The White House personnel office chief has told President Trump that his top two picks to fill the Homeland Security secretary job aren’t eligible under a federal law dictating who can fill the role without Senate confirmation, said people familiar with the matter.
During a meeting Friday at the White House, Sean Doocey, head of the White House Presidential Personnel Office, informed the president that neither Ken Cuccinelli nor Mark Morgan, who head two prominent immigration agencies at the Department of Homeland Security, were legally eligible to lead the agency on an acting basis.
Mr. Trump and many of his top immigration advisers favored Messrs. Cuccinelli and Morgan, who have worked at DHS for only the past few months but who are ardent defenders of the president’s immigration policies on television. The previous acting secretary, Kevin McAleenan, recently submitted his resignation but will remain on the job through the end of the month.
The two men were installed in the spring after the White House pushed out several officials, including former DHS Secretary Kirstjen Nielsen, whom they felt were standing in the way of tougher immigration enforcement.
Mr. Cuccinelli heads the U.S. Citizenship and Immigration Services, the agency overseeing legal immigration and asylum applications. Mr. Morgan leads Customs and Border Protection. Each is serving on an acting basis, and neither has been nominated by Mr. Trump for permanent roles, which would require Senate confirmation.

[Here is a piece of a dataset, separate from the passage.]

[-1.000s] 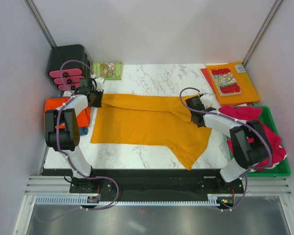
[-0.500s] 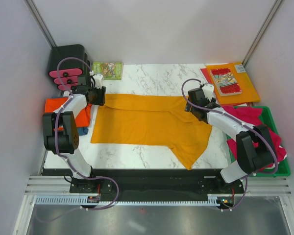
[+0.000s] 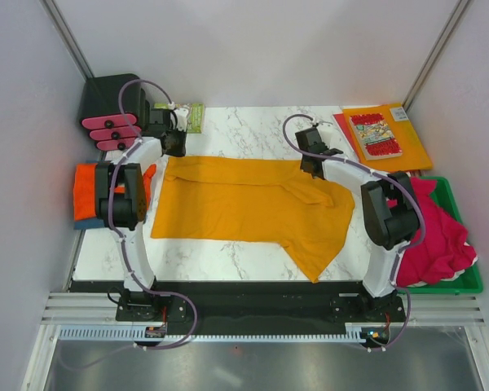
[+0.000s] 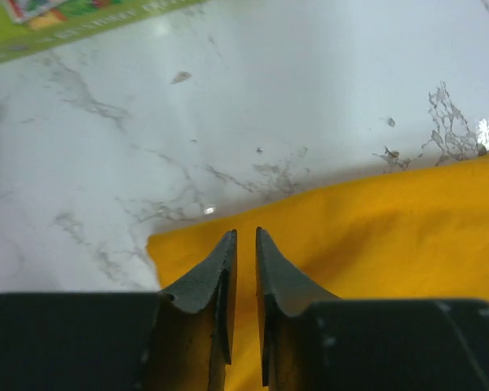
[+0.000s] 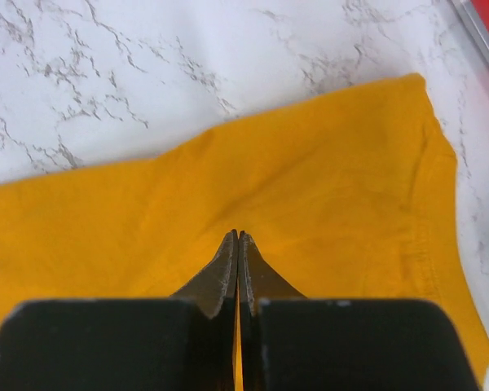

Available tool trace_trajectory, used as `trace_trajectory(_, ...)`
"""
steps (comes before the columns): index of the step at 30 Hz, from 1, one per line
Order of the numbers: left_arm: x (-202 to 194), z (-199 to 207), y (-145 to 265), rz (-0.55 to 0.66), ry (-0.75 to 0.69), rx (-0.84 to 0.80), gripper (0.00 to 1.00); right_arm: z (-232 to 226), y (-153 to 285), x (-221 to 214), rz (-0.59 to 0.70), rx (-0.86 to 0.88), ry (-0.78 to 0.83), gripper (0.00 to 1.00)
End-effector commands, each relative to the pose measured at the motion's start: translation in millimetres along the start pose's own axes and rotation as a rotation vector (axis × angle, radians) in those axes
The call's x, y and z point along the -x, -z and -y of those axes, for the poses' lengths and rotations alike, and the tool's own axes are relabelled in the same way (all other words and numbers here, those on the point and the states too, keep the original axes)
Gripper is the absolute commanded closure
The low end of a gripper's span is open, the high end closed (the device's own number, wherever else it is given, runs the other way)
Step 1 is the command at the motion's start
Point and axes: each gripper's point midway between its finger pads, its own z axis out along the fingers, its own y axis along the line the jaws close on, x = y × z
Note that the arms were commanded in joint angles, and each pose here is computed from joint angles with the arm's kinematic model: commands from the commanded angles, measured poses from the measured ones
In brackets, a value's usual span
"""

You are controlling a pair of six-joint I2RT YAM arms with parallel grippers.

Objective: Fold and stack the t-shirts
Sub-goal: Fold the flattened tshirt in 1/3 of the way

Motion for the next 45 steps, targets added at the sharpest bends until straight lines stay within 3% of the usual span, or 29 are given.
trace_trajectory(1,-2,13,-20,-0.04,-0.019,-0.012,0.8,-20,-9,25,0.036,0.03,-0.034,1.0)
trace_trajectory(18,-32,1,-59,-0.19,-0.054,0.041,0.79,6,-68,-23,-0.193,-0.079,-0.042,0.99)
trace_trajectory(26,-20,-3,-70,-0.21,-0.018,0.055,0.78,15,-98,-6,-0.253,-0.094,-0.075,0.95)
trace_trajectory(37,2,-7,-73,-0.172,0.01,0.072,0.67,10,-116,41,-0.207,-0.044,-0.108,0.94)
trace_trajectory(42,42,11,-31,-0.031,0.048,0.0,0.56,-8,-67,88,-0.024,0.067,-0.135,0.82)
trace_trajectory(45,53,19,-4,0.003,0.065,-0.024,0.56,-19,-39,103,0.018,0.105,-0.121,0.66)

Although popular with conservative immigration activists, Mr. Cuccinelli in particular isn’t a likely candidate to lead the department permanently. He made powerful enemies in the Senate, including Senate Majority Leader Mitch McConnell (R., Ky.), when he ran the Senate Conservatives Fund, an outside group that challenged incumbent Republicans. Mr. McConnell has said his nomination would inspire a “lack of enthusiasm.”
The federal statute that governs vacancies states that acting officials in cabinet-level positions must either be next in line for a position or hold a Senate-confirmed post. Under a third option, the official being elevated must have served for at least 90 days in the past year under the previous secretary.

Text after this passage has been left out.